**Instructions for the task:** Count the lines of data below that include "robot". Provide only the number.

--*--

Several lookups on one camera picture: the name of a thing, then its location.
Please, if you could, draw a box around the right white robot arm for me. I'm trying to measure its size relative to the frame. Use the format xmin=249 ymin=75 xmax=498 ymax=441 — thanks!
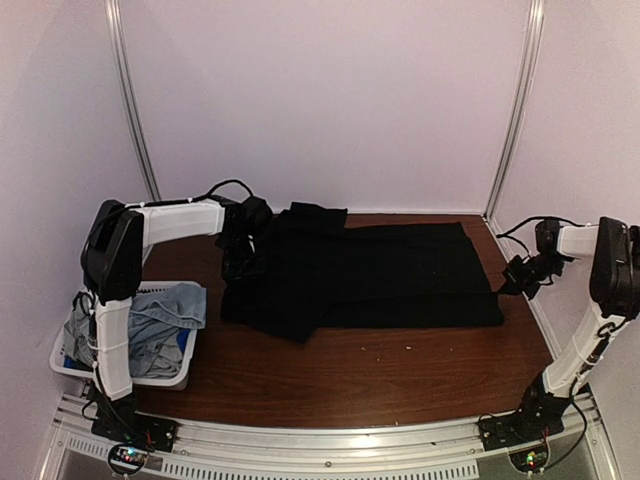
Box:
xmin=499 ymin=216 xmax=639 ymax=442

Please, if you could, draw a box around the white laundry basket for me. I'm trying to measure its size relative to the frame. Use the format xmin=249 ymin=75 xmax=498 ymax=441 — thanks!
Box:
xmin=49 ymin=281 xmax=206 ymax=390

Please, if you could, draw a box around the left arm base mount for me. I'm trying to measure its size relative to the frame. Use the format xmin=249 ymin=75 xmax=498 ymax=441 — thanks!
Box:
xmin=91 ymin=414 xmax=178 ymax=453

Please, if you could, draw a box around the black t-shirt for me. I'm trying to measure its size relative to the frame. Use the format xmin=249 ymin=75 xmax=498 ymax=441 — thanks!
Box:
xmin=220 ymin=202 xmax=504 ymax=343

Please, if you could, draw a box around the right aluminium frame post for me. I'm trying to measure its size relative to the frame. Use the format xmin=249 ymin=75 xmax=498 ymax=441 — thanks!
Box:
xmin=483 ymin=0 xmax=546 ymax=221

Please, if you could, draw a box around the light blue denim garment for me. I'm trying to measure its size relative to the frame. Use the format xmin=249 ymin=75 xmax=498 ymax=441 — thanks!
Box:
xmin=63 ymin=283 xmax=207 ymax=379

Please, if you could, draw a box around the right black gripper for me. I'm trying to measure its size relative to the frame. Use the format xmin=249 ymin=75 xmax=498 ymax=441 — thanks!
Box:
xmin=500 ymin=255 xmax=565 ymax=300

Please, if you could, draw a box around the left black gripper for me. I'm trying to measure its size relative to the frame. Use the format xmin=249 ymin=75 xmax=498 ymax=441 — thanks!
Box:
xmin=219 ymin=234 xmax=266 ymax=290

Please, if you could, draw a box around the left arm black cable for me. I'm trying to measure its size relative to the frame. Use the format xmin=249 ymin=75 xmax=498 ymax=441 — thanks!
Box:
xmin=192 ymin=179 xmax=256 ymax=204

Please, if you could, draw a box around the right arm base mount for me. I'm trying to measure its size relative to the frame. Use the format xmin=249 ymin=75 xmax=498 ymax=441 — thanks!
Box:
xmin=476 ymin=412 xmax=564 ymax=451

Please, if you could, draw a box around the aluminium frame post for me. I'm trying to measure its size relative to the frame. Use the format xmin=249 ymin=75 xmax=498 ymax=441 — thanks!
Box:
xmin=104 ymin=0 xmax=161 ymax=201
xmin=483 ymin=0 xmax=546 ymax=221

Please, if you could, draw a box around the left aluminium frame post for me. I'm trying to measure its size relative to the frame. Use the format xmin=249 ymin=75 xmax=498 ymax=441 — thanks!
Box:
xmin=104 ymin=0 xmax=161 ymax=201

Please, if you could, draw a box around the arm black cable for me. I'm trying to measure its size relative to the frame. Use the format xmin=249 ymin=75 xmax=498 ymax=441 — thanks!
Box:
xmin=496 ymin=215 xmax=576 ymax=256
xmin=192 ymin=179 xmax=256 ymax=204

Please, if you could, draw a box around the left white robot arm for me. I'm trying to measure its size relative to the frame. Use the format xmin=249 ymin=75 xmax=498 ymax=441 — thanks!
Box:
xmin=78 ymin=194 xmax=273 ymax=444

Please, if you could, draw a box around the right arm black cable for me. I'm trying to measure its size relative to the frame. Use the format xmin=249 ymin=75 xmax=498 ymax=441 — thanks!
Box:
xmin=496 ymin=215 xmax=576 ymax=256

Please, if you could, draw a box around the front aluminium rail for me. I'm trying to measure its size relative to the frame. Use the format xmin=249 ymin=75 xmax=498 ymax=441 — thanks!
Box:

--*--

**Solution for this exercise:** 2